Post by CatNamedManny » Fri Mar 11, 2011 10:43 am

Besides that, assuming one believes in universal opportunity (by which I mean, a true choice to believe/reject the gospel), than the whole "allows them to be... in hell when it's all over?" part loses it's crunch.
Well, the problem is that there is no universal opportunity, at least not in this life. I think everyone can agree on that. The good fortune of being born to Christian parents or in a country where Christianity is widespread and accepted plays a huge role into the likelihood that one will hear the gospel.

Anyway, the "jollies" part of the quote wasn't my construct, and I obviously don't agree with it.

Regarding the Greek word aionion, I'm not terribly convinced, given that the word is not actually the Greek word for everlasting, aiodios, and there is obviously dispute over what it signifies. The fact that even those who argue it must mean eternal life/death agree it has multiple meanings and is used to mean something different elsewhere in the Bible, whereas a word that has a clear meaning of "everlasting/eternal" was not used, strikes me as strange.

From http://www.tentmaker.org/articles/aionole.htm:
The adjective aionios in like manner carries the idea of time. Neither the noun nor the adjective, in themselves, carry the sense of endless or everlasting. They may acquire that sense by their connotation, as, on the other hand, aidios, which means everlasting, has its meaning limited to a given point of time in Jude 6. Aionios means enduring through or pertaining to a period of time. Both the noun and the adjective are applied to limited periods. Thus the phrase eis ton aiona, habitually rendered forever, is often used of duration which is limited in the very nature of the case. See, for a few out of many instances, LXX, Exod 21:6; 29:9; 32:13; Josh. 14:9 1 Sam 8:13; Lev. 25:46; Deut. 15:17; 1 Chron. 28:4;. See also Matt. 21:19; John 13:8 1 Cor. 8:13. The same is true of aionios. Out of 150 instances in LXX, four-fifths imply limited duration. For a few instances see Gen. 48:4; Num. 10:8; 15:15; Prov. 22:28; Jonah 2:6; Hab. 3:6; Isa. 61:17.

Words which are habitually applied to things temporal or material cannot carry in themselves the sense of endlessness. Even when applied to God, we are not forced to render aionios everlasting. Of course the life of God is endless; but the question is whether, in describing God as aionios, it was intended to describe the duration of his being, or whether some different and larger idea was not contemplated. That God lives longer then men, and lives on everlastingly, and has lived everlastingly, are, no doubt, great and significant facts; yet they are not the dominant or the most impressive facts in God's relations to time. God's eternity does not stand merely or chiefly for a scale of length. It is not primarily a mathematical but a moral fact. The relations of God to time include and imply far more than the bare fact of endless continuance. They carry with them the fact that God transcends time; works on different principles and on a vaster scale than the wisdom of time provides; oversteps the conditions and the motives of time; marshals the successive aeons from a point outside of time, on lines which run out into his own measureless cycles, and for sublime moral ends which the creature of threescore and ten years cannot grasp and does not even suspect.

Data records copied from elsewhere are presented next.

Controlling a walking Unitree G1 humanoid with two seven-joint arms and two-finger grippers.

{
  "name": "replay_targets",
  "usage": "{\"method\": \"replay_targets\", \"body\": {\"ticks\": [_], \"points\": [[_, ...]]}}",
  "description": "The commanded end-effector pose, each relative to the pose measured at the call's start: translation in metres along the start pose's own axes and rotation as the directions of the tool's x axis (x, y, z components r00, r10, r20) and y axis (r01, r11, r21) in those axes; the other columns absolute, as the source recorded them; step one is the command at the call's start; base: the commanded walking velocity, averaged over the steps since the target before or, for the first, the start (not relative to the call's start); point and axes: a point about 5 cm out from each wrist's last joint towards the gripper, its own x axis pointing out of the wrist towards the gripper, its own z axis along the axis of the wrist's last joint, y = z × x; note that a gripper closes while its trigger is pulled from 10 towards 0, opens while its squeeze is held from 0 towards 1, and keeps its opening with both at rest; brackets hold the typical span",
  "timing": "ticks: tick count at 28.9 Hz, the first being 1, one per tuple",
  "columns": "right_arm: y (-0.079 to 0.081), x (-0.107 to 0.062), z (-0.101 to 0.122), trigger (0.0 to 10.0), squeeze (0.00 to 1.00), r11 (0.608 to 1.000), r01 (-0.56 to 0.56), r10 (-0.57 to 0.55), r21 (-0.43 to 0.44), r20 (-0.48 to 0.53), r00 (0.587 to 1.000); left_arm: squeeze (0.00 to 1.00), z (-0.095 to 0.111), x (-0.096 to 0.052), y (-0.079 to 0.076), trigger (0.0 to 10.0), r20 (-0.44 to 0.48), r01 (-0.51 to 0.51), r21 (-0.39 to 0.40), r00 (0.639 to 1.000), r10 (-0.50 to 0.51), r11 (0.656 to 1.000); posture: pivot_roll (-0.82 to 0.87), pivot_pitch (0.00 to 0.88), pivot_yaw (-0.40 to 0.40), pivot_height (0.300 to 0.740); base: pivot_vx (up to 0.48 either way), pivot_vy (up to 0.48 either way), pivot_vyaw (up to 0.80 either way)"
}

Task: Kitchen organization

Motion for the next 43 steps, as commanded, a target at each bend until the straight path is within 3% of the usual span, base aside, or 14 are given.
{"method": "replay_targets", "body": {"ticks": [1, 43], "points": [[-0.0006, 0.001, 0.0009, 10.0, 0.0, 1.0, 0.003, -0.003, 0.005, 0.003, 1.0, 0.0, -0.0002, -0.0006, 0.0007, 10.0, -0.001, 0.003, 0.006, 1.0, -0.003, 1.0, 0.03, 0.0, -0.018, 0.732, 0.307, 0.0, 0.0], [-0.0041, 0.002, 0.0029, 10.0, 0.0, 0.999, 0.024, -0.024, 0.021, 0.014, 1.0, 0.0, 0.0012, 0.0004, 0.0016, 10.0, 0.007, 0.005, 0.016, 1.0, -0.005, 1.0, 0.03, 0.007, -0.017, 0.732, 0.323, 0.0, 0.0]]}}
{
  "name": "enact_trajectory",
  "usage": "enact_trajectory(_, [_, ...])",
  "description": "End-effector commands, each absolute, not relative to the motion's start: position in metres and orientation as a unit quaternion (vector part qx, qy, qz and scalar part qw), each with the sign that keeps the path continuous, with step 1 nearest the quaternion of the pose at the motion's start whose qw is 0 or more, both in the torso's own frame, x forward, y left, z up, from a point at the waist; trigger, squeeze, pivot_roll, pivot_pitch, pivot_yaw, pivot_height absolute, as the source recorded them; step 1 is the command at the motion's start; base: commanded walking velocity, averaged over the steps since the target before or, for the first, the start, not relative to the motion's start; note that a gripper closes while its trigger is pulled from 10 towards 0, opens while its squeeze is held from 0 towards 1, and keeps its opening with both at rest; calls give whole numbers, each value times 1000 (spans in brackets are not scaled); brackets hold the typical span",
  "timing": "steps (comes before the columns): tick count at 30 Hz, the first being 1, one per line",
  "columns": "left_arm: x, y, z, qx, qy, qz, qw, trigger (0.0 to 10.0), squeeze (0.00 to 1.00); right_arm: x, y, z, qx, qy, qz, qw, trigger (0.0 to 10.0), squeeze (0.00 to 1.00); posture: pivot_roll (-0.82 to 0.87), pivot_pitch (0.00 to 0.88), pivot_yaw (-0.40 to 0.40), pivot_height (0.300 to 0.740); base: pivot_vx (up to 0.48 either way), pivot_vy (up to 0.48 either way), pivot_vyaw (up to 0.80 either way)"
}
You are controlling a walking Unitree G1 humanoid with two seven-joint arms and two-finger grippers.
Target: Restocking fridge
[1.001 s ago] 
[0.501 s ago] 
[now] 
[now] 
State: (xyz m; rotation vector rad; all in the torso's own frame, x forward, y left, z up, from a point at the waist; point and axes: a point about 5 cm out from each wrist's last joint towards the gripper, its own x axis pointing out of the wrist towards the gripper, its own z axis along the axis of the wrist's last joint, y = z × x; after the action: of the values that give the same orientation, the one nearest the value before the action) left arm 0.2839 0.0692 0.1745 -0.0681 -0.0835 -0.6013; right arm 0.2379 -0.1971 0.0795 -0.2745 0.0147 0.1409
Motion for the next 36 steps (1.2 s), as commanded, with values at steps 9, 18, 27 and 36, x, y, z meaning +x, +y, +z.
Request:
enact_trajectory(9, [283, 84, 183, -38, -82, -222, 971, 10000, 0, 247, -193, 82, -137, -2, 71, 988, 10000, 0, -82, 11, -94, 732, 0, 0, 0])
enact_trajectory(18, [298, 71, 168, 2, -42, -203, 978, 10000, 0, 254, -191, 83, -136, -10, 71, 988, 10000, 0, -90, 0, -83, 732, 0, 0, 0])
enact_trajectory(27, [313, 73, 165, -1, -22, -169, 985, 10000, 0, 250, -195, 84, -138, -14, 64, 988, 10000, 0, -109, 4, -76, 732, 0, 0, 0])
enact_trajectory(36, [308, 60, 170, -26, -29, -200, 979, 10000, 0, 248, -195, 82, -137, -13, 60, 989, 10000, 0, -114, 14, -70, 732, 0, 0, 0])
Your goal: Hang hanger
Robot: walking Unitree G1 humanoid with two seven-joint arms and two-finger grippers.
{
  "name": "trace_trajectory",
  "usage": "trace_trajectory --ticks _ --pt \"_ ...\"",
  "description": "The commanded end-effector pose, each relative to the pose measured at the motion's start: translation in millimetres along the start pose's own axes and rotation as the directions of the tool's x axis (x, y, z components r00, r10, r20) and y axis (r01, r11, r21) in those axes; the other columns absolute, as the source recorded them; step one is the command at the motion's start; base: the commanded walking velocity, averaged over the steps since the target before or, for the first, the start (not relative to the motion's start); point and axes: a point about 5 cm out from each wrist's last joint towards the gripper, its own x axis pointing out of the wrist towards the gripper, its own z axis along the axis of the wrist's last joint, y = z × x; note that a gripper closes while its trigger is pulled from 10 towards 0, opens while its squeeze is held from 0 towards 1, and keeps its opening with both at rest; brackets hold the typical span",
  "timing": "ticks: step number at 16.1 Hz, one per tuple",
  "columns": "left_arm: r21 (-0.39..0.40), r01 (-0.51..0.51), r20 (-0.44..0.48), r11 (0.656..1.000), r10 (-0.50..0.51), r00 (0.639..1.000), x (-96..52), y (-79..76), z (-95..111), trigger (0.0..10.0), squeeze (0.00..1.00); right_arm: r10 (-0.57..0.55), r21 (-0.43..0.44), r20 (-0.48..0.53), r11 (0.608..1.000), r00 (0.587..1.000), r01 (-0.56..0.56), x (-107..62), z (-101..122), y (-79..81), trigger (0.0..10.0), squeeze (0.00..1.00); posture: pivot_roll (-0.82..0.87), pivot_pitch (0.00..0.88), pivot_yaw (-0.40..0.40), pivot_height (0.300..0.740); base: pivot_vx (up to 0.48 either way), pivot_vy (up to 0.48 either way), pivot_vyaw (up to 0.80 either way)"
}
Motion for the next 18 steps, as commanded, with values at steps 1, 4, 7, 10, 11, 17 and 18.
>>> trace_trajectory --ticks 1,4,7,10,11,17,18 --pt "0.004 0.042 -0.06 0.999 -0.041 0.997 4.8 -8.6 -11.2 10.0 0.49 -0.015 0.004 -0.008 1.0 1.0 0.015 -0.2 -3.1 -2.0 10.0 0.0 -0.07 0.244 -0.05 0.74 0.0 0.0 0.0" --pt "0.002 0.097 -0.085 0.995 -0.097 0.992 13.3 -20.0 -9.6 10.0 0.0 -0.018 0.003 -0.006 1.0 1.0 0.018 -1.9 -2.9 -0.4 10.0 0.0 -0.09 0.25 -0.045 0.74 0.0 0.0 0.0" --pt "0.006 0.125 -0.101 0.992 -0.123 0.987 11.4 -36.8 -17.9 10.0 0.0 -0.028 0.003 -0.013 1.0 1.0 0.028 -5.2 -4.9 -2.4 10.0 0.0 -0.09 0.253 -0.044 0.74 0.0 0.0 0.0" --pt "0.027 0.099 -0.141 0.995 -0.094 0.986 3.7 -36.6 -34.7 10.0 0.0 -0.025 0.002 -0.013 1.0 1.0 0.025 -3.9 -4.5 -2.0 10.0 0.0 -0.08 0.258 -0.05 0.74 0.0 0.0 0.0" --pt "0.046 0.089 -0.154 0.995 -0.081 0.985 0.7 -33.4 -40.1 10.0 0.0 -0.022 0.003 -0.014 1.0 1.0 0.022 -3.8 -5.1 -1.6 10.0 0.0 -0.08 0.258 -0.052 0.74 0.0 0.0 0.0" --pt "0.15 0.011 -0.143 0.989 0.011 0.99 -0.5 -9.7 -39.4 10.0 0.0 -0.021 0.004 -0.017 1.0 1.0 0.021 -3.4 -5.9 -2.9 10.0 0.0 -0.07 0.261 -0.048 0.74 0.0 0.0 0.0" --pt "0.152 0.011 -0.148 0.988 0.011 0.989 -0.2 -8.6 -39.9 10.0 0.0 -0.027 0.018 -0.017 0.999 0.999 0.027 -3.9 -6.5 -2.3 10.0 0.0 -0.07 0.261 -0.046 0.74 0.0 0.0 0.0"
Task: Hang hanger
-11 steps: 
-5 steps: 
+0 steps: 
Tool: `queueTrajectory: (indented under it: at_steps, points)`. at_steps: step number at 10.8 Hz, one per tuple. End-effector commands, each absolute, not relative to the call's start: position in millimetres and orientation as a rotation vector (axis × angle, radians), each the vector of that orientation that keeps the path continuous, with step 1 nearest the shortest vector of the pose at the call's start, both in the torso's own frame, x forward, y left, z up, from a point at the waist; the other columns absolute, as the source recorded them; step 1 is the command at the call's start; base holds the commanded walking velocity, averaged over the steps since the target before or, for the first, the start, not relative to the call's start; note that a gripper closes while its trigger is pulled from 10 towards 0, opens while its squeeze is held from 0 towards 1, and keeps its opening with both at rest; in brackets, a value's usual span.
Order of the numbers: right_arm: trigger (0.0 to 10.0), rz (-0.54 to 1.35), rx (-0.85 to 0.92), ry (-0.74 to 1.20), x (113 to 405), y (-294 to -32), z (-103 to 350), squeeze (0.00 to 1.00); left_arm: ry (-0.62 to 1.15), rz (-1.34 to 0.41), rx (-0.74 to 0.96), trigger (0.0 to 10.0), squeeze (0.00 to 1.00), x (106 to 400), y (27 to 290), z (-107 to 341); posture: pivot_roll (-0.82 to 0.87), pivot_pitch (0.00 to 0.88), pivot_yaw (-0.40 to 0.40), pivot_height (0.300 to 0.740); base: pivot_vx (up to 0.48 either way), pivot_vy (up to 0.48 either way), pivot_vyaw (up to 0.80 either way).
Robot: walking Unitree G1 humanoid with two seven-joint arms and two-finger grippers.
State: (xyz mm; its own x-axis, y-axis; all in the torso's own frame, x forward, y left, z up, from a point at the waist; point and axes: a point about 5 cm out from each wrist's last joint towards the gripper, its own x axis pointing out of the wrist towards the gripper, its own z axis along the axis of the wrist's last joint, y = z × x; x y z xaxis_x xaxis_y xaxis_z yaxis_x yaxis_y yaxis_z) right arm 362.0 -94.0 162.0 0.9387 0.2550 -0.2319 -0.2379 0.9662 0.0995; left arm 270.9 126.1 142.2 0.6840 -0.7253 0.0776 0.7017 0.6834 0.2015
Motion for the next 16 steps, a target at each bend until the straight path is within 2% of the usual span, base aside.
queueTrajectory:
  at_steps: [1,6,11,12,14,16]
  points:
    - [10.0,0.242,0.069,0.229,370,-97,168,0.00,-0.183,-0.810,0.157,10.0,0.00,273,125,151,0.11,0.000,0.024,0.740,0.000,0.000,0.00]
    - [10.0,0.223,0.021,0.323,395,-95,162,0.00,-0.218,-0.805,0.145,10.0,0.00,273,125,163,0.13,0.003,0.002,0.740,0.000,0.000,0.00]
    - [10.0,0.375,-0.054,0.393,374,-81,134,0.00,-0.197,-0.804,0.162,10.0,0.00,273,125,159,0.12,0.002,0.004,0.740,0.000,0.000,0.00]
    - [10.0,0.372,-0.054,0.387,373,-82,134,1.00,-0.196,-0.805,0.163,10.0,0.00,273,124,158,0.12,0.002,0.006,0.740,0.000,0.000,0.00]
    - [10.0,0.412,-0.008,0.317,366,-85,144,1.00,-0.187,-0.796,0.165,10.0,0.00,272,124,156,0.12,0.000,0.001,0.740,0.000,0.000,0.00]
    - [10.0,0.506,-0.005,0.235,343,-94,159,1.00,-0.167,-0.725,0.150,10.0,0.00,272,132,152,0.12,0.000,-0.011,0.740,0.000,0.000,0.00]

There is a word for everlasting if that idea is demanded. That aiodios occurs rarely in the New Testament and in LXX does not prove that its place was taken by aionios. It rather goes to show that less importance was attached to the bare idea of everlastingness than later theological thought has given it. Paul uses the word once, in Rom. 1:20, where he speaks of "the everlasting power and divinity of God." In Rom. 16:26 he speaks of the eternal God (tou aioniou theou); but that he does not mean the everlasting God is perfectly clear from the context. He has said that "the mystery" has been kept in silence in times eternal (chronois aioniois), by which he does not mean everlasting times, but the successive aeons which elapsed before Christ was proclaimed. God therefore is described as the God of the aeons, the God who pervaded and controlled those periods before the incarnation. To the same effect is the title 'o basileus ton aionon, the King of the aeons, applied to God in 1 Tim. 1:17; Rev. 15:3; compare Tob. 13:6, 10. The phrase pro chronon aionion, before eternal times (2 Tim. 1:9; concordance. 1:2), cannot mean before everlasting times. To say that God bestowed grace on men, or promised them eternal life before endless times, would be absurd. The meaning is of old, as Luke 1:70. The grace and the promise were given in time, but far back in the ages, before the times of reckoning the aeons.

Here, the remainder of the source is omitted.